Nate Smith July 17, 2017

"I'm saying, when you're ready, you  won't need to..."

Aaaaaaah Morpheus analogies.

Is there any complex-learning or flow-state phenomenon we haven't resorted to The Matrix to explain?

Today, I was rolling with a purple belt from Marcelo Garcia's academy. (Can anybody else say "bad idea"? 😉) And suddenly, I was Neo, on the mats with Morpheus.

The dude was countering things I hadn't even thought to do yet.

In the military, they call it the OODA loop. OODA stands for Observe, Orient, Decide, and Act.

Wondering what it feels like when somebody's got a faster OODA loop than you? Try shedding with Dan Weiss. Or Nate Wood. Or Andy Prado. Or Maison Guidry.

Time is clearly not moving at the same rate for these guys as it is for us. (Will it move slower for Conor McGregor or Floyd Mayweather?)

I've long taken the controversial position that the way to stack up better in sheds is not to spend countless hours making your hands faster. It's to make time slower. As Morpheus puts it, "do you believe that my being stronger or faster has anything to do with my muscles? In this place?"

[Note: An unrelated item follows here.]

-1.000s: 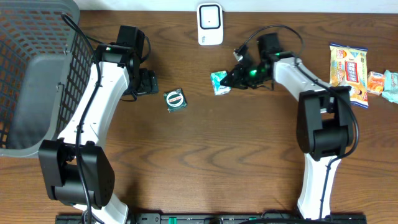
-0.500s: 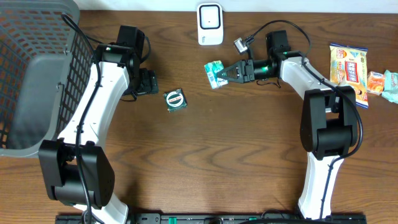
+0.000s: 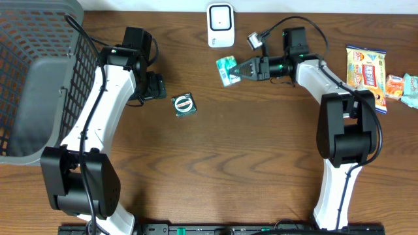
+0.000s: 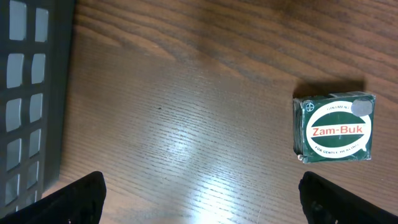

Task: Scan the item barcode
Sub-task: 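Lift the tissue pack and turn it with the right gripper, then hold the tissue pack and rotate it near the scanner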

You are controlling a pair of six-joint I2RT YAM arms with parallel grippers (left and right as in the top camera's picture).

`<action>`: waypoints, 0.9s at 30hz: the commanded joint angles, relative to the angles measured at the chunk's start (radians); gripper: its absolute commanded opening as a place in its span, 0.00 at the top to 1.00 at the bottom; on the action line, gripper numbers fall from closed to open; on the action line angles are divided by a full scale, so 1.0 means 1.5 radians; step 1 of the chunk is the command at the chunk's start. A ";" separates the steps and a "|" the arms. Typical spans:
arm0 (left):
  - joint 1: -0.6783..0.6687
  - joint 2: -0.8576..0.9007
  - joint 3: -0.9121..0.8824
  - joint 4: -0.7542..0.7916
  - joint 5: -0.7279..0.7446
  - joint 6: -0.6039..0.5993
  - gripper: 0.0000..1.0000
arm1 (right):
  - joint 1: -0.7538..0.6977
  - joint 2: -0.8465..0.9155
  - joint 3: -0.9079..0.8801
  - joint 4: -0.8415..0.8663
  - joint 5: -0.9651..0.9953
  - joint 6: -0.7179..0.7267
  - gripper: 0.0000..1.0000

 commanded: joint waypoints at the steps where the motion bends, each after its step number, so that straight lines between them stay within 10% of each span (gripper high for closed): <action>1: 0.001 -0.001 -0.001 -0.004 -0.008 0.006 0.02 | -0.018 0.009 0.001 0.043 -0.021 0.105 0.99; 27: 0.001 -0.001 -0.001 -0.004 -0.008 0.006 0.02 | -0.037 0.009 0.001 0.088 -0.020 0.127 0.99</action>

In Juijitsu it's utterly uncontroversial that the way to win is not to increase your brute strength (though, as in drums, that will help), but to shorten your OODA loop. The beer-bellied account black belt who taps a younger, bigger, stronger opponent handily, simply because he knows what the opponent's going to do before the opponent knows is so mundane as to be a day-to-day occurrence.

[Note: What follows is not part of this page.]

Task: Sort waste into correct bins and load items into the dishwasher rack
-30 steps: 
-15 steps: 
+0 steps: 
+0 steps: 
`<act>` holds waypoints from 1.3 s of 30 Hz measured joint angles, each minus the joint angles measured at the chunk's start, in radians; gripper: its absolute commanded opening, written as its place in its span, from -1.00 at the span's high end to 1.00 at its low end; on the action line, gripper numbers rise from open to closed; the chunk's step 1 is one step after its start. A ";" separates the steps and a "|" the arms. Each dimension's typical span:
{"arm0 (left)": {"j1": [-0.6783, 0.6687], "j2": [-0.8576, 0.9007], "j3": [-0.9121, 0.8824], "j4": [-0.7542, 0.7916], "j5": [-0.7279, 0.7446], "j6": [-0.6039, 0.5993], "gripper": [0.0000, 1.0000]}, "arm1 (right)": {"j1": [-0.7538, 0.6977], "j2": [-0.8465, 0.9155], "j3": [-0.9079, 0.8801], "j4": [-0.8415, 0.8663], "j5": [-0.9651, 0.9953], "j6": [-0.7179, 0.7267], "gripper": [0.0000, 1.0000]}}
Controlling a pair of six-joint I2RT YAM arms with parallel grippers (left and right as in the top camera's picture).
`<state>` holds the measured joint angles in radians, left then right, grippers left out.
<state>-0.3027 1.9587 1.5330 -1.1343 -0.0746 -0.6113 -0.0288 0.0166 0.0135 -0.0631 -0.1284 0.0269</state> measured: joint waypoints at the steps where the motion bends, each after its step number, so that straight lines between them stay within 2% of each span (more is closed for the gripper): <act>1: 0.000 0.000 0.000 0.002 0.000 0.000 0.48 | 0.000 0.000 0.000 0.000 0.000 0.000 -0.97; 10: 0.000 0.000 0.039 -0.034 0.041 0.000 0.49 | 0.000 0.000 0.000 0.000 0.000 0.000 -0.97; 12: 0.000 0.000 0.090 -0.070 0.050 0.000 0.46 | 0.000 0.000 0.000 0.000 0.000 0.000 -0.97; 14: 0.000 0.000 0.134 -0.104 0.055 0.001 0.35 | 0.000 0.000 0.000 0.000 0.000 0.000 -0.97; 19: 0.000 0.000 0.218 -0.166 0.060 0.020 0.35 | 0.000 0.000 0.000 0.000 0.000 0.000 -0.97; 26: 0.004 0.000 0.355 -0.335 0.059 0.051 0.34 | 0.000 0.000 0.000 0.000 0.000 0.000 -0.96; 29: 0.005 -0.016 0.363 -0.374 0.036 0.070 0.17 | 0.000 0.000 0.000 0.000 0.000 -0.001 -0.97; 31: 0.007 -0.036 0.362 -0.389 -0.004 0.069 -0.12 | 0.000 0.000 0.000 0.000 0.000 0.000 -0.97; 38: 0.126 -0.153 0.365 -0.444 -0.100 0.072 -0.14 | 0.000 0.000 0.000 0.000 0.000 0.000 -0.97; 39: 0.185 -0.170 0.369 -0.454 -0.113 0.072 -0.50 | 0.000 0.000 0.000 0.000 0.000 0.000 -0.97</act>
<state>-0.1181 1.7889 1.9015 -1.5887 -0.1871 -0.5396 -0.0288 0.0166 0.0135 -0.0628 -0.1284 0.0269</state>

Soooo, besides just "grinding it out", how do you shorten your OODA loop with the drums? Luckily, an idiosyncrasy of the human brain helps: chunking.

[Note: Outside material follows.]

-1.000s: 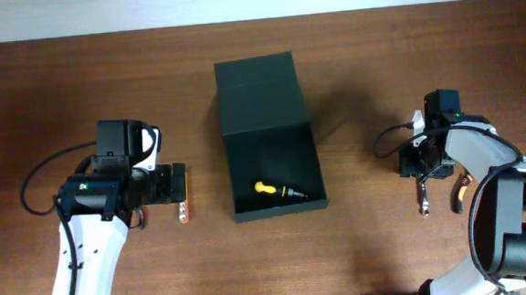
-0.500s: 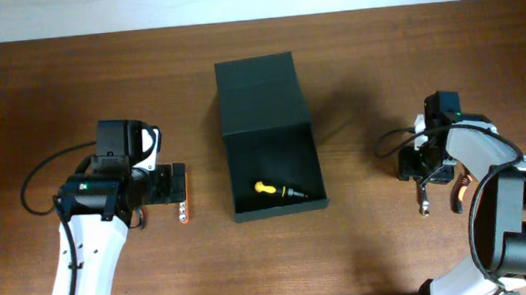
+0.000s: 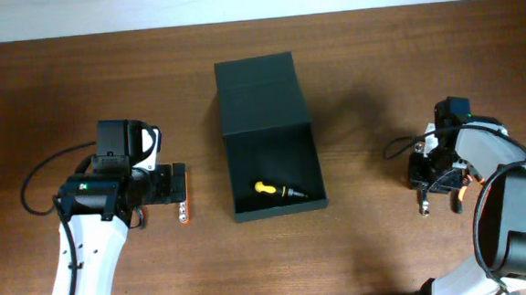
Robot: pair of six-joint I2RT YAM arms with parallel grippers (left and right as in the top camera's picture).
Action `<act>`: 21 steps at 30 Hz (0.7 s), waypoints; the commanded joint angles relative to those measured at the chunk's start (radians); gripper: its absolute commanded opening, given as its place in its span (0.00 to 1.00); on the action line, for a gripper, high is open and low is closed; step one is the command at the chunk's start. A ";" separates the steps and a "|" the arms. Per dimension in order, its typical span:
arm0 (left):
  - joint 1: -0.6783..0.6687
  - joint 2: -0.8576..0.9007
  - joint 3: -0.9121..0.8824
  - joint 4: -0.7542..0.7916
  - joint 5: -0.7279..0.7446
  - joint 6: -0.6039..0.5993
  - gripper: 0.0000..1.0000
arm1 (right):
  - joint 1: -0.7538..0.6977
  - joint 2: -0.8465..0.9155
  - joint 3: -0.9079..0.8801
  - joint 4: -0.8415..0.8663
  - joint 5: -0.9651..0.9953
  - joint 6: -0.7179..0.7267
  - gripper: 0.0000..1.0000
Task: Pack container
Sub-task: 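Move the right gripper to the chrome wrench and grasp it, then carry the wrench into the green box and release it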
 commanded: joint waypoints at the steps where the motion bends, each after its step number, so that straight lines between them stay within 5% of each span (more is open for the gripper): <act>1: -0.002 0.000 0.017 -0.002 -0.007 -0.006 0.99 | -0.019 0.069 -0.063 0.008 0.018 0.009 0.24; 9: -0.002 0.000 0.017 -0.002 -0.007 -0.006 0.99 | -0.018 0.069 -0.063 0.019 0.018 0.009 0.04; 21: -0.002 0.000 0.017 -0.001 -0.007 -0.006 0.99 | -0.016 0.069 -0.030 0.048 -0.040 0.003 0.04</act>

Quick illustration: you used to think of a paradiddle as eight discreet strokes. Now you think of it as a unit.

Now that you've got that unit, you can orchestrate it, vary it, change its rate, etc.

That's chunking.

So, when Devon Taylor seems to reorient gravity to a right-angle in a solo over Knower's What's In Your Heart, he's actually applying a learnable "chunk", albeit at a super high level.

And it's this chunk I'm going to teach you in this week's lesson.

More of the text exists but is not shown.